Lentils are not in our normal rotation of foods so this is an interesting choice for a Monday post. I had some red lentils in my pantry leftover from when I used to buy bulk beans and grains and THEN figure out what to do with them.

These red lentils had been hanging out for awhile, and I had never come across any red lentil recipes that sounded good, so when I saw this recipe, it was a nice surprise. It was a great, fully-flavored side dish, so I served it will milder seasoned grilled chicken and a green vegetable. It was a bit spicy, mostly because I used a can of Rotel in place of the tomatoes, but the curry was a great taste.

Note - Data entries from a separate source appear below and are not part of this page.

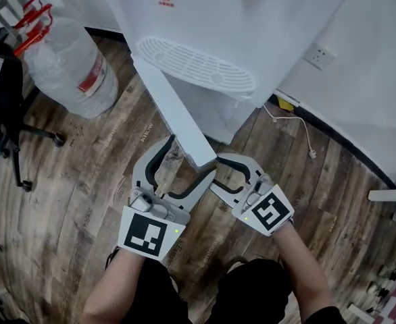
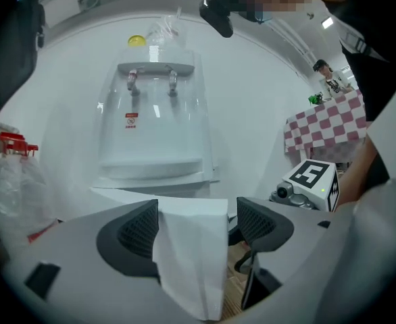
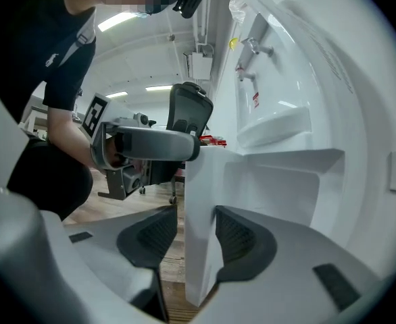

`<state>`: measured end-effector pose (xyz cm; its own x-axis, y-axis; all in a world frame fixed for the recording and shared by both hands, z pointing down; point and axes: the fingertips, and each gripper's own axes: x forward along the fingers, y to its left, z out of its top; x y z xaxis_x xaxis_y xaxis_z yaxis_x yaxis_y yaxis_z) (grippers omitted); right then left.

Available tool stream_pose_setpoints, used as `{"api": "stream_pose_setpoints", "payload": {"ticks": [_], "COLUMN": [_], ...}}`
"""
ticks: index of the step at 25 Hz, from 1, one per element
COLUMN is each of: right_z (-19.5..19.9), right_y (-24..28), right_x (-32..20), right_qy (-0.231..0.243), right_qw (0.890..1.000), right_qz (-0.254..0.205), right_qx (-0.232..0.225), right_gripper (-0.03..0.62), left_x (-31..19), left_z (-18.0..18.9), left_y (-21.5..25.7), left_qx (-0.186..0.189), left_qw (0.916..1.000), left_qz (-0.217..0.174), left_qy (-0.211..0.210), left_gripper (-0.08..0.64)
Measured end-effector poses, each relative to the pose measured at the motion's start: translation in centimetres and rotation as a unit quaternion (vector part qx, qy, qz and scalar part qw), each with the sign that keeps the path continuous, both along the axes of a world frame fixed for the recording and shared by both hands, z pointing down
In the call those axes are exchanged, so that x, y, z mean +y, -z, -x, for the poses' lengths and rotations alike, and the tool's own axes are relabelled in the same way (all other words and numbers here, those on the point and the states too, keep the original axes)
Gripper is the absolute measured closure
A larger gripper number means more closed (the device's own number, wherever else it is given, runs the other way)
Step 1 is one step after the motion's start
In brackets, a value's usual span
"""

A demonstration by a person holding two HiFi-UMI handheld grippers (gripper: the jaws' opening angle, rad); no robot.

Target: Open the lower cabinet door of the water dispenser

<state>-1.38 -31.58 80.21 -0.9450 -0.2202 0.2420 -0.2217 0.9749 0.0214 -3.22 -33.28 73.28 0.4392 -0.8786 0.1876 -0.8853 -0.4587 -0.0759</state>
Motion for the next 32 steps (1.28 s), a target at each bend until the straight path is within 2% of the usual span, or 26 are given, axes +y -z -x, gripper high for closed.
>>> {"api": "stream_pose_setpoints", "payload": {"ticks": [6,9,12,18,22,29,32], "right_z": [2.3,3.8,4.8,6.6,7.7,9.4,9.9], "right_y": [-0.3,-0.4,-0.4,-0.5,0.1,1.2,1.3], "right_x": [2.5,3.4,4.0,5.3,5.3,5.3,5.3], "right_qy": [0.044,0.064,0.077,0.100,0.100,0.116,0.118], "right_qw": [0.999,0.998,0.997,0.995,0.994,0.992,0.992], "right_qz": [0.009,0.006,0.008,0.013,0.027,0.024,0.023], "right_qx": [-0.005,-0.013,-0.020,-0.022,-0.041,-0.036,-0.030], "right_gripper": [0.405,0.405,0.408,0.414,0.433,0.437,0.440], "left_x": [1.3,1.4,1.5,2.5,3.2,4.4,4.8], "left_z": [1.4,2.2,3.4,5.3,6.9,9.9,11.4], "left_y": [0.6,1.3,1.5,1.0,1.1,0.7,0.5], "left_qx": [-0.075,-0.088,-0.086,-0.089,-0.092,-0.058,-0.032], "left_qw": [0.9971,0.9955,0.9950,0.9947,0.9941,0.9945,0.9930], "left_qz": [-0.007,-0.015,-0.012,0.004,0.008,0.046,0.070], "left_qy": [0.014,0.032,0.049,0.052,0.057,0.075,0.090], "left_gripper": [0.193,0.193,0.193,0.194,0.196,0.198,0.199]}}
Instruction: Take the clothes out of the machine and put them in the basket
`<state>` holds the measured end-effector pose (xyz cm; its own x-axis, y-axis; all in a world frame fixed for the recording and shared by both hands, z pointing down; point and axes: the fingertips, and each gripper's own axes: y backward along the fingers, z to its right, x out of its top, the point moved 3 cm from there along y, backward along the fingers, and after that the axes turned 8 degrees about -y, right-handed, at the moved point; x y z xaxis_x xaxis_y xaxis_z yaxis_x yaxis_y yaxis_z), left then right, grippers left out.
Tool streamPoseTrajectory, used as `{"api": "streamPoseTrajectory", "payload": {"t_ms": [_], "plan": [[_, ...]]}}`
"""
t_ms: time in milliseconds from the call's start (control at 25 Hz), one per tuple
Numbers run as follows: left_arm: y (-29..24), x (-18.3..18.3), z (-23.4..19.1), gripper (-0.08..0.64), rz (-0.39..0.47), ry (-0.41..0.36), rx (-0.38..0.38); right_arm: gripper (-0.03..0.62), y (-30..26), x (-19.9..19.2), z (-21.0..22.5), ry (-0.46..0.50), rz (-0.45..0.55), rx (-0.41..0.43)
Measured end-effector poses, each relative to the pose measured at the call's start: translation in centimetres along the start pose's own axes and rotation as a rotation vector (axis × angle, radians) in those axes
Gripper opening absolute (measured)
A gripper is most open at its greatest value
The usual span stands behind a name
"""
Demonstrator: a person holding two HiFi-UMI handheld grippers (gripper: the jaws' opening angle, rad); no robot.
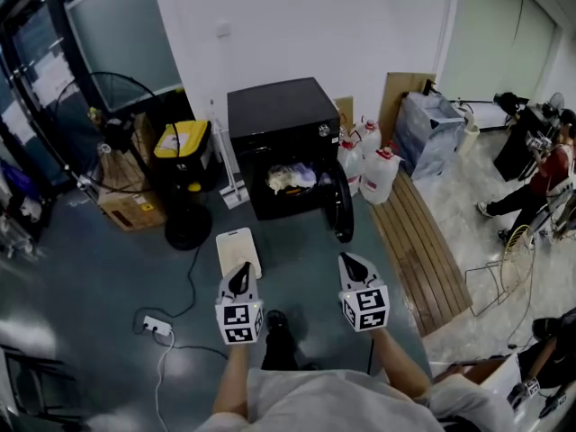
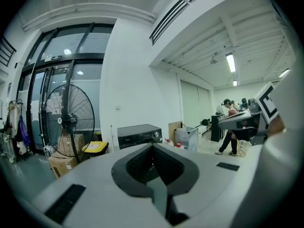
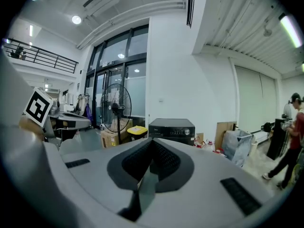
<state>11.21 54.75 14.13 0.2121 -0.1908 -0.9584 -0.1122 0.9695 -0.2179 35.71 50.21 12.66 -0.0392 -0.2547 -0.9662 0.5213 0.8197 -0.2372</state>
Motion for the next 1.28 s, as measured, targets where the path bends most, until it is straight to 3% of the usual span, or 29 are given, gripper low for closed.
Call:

The recipe came from from the cookbook Fast & Fresh by Louise Pickford, another lovely library gem.

Curried Red Lentils
Makes 6 servings

1 onion chopped
2 cloves garlic chopped
1 cubic inch ginger root peeled and grated
4 tablespoons unsalted butter
12 ounces tomatoes chopped
1 tablespoon curry powder
1 teaspoon ground turmeric
12 ounces red lentils about 1 3/4 cups
4 cups chicken broth
1/2 lemon juiced
Salt and pepper

Put the onion, garlic, and ginger in a food processor and blend to form a fairly smooth puree. Heat the butter in a saucepan, add the puree, tomatoes and spices, and saute gently for about 5 minutes

Add the lentils, stocks, lemon juice, salt and pepper, bring to a boil, cover and simmer over low heat for about 20 minues until the lentils have thickened.

Taste and adjust the seasonings with salt and pepper.